### [AIM OF THE TASK]
Write out exactly the lines below that run from the one containing "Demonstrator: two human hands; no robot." through the one containing "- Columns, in", both included, with no other lines.

--- RAW DATA ---

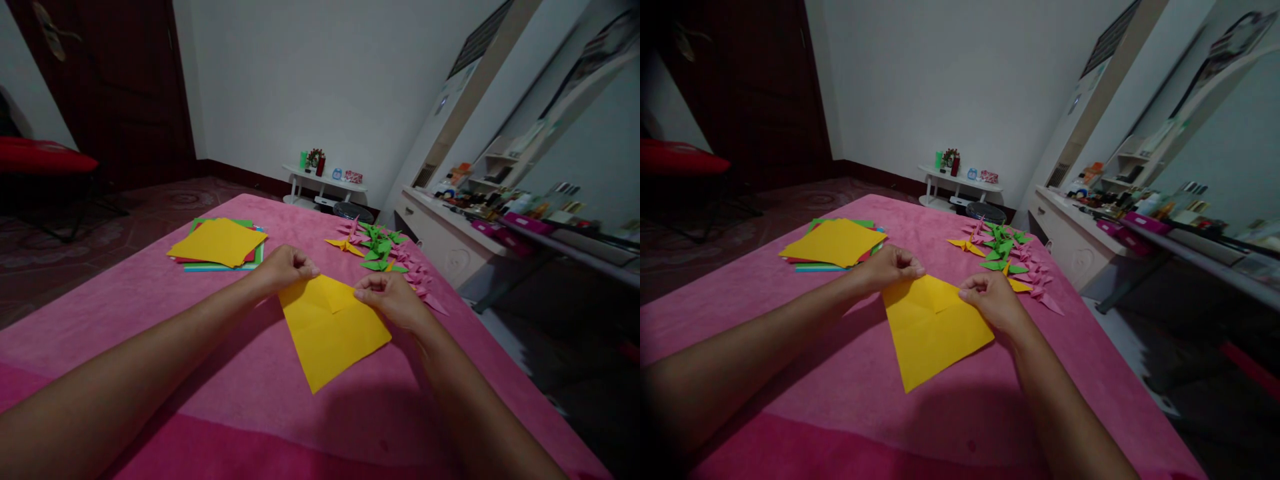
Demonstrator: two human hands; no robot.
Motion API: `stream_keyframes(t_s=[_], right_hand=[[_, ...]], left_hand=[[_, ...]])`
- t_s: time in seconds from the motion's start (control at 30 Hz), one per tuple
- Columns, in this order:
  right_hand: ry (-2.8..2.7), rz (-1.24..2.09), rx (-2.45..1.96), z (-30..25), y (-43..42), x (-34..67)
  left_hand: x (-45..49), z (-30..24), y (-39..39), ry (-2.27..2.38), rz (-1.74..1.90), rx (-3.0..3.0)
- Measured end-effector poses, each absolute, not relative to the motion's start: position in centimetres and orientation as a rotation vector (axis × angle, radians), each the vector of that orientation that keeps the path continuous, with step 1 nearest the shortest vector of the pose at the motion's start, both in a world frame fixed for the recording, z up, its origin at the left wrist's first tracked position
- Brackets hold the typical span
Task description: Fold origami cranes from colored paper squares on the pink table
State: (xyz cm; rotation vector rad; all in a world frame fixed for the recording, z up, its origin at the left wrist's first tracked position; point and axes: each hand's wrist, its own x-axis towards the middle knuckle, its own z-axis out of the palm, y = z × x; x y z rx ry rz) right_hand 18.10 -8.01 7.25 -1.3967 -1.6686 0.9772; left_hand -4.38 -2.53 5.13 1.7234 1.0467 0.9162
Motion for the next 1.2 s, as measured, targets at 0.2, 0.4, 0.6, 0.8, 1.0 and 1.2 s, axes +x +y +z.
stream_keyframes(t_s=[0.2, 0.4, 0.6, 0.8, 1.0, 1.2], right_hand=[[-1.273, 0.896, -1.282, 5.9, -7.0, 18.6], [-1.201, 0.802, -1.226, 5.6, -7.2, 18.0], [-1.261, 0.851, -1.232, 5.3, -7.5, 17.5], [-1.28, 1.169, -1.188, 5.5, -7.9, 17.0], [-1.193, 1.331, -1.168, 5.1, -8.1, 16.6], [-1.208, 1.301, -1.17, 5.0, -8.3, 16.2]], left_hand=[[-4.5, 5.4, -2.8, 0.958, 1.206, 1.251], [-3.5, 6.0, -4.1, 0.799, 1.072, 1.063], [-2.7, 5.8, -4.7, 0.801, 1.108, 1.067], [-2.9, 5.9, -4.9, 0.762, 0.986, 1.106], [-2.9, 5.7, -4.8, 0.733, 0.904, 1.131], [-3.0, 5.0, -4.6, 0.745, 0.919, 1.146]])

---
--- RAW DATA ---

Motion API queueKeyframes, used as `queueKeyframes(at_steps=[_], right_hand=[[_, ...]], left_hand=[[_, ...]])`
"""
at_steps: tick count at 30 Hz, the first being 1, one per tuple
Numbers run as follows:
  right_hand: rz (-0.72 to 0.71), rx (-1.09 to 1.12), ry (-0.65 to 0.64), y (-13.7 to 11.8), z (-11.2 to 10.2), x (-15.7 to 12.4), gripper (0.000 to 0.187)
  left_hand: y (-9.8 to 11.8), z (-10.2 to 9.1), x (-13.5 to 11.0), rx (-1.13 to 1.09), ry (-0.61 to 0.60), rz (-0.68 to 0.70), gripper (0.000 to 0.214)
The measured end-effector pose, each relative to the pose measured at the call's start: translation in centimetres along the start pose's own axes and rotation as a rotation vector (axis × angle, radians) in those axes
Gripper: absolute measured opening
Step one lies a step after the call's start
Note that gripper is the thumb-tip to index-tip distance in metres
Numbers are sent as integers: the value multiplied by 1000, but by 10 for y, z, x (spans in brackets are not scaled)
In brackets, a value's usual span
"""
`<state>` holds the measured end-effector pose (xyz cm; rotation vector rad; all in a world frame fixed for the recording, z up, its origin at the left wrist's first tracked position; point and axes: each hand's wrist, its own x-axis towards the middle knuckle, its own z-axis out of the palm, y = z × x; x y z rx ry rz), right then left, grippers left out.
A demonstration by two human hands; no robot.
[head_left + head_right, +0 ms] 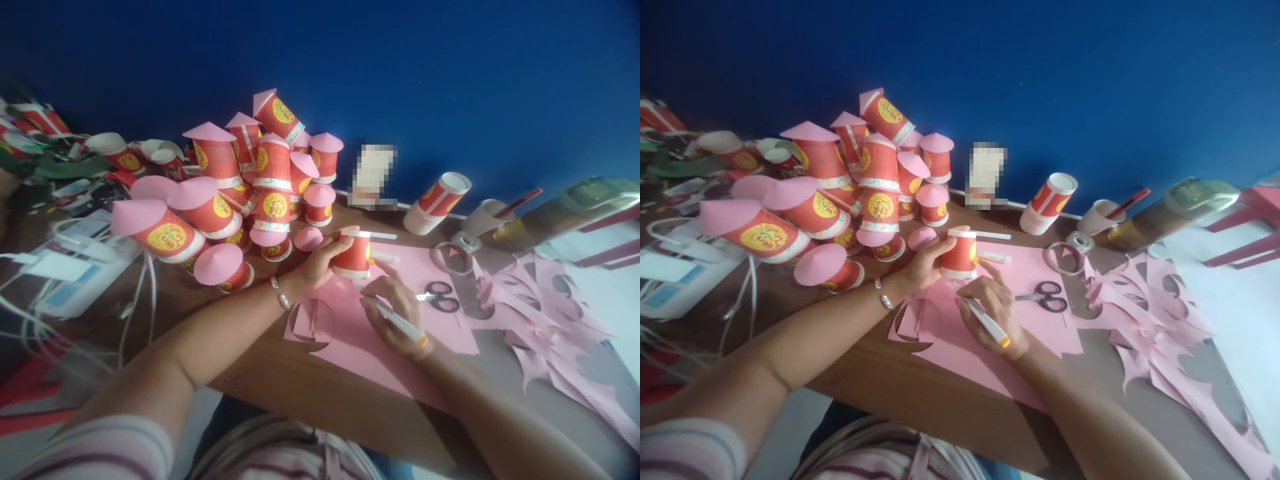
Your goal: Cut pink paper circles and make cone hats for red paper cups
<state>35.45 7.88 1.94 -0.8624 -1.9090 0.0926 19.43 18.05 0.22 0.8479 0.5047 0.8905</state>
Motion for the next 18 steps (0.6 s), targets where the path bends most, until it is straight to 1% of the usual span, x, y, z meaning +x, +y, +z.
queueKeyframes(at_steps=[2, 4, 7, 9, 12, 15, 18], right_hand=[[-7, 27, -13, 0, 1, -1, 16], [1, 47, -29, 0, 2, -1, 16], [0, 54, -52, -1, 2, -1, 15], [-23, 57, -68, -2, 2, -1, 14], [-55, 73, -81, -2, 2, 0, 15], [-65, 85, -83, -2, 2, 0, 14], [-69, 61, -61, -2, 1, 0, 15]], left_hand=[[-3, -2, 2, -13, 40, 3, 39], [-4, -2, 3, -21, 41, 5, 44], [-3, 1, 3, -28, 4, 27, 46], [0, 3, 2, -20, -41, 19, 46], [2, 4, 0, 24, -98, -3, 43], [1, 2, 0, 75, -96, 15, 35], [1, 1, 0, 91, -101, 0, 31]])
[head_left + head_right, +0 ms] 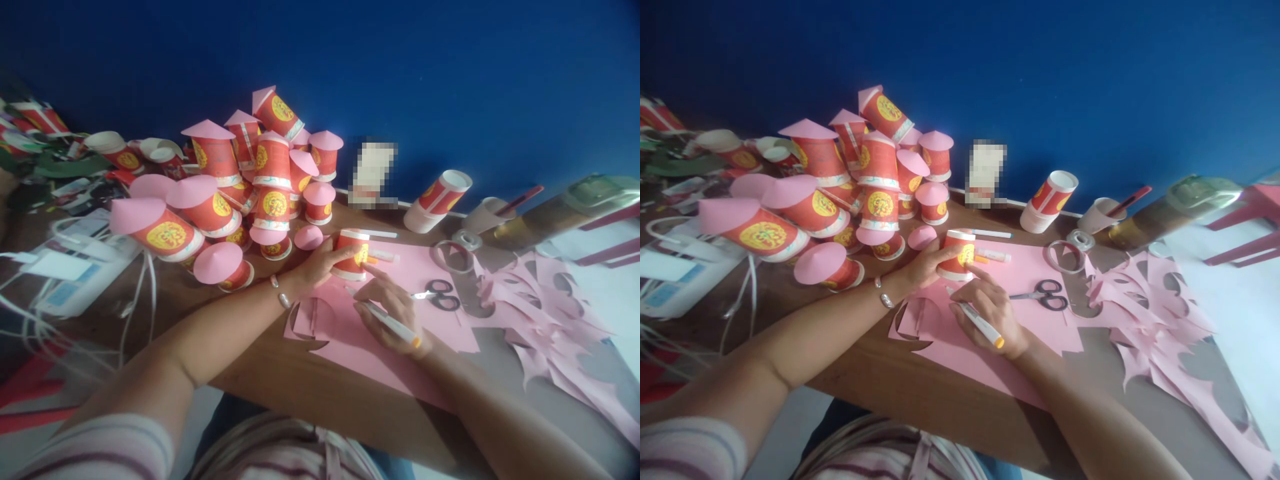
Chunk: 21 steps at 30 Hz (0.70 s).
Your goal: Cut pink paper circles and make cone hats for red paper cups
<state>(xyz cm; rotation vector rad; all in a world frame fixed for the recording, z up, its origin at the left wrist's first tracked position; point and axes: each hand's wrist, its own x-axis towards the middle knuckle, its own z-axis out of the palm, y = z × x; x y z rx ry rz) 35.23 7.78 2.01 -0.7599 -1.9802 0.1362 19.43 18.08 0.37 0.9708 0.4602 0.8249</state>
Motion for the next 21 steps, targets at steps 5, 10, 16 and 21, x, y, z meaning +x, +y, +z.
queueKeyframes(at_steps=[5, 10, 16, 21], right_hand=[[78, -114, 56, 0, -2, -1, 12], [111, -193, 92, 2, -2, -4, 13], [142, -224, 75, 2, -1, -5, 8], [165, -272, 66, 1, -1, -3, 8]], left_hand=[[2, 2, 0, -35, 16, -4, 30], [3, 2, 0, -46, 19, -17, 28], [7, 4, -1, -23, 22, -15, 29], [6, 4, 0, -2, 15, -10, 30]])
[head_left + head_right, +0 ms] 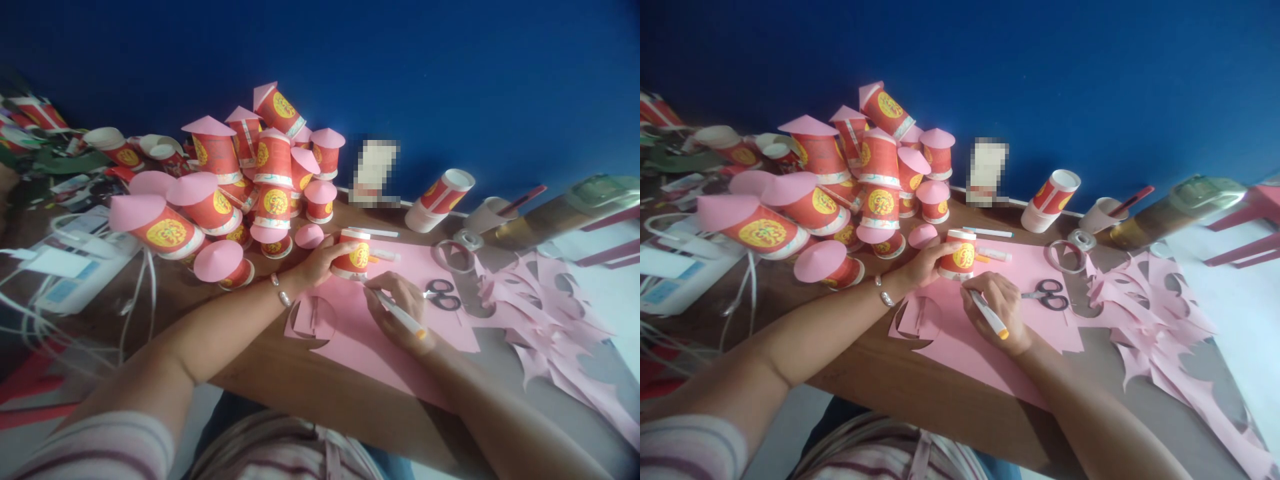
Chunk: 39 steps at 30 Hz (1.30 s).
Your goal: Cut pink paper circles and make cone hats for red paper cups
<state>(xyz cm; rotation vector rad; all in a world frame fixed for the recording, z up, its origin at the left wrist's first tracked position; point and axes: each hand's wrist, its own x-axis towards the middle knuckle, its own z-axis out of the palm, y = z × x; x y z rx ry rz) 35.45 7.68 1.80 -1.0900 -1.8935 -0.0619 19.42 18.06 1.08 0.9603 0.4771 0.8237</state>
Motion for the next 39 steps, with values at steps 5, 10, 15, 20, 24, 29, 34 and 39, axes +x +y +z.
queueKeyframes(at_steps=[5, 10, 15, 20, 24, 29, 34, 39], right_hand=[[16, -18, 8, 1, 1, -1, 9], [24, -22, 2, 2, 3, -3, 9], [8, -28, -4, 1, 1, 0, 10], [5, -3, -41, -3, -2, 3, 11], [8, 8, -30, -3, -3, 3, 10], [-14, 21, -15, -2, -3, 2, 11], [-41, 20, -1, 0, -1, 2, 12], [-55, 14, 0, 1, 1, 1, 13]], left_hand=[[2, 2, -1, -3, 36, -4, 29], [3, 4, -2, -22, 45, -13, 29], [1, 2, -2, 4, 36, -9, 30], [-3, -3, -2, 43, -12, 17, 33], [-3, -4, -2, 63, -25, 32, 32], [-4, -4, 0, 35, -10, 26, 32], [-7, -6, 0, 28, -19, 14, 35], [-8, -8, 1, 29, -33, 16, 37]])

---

### [EXERCISE SOLUTION]
Demonstrator: two human hands; no robot.
Motion API: `stream_keyframes(t_s=[_], right_hand=[[_, ...]], left_hand=[[_, ...]])`
- t_s: time in seconds from the motion's start (control at 30 Hz), one per tuple
- Columns, in this order:

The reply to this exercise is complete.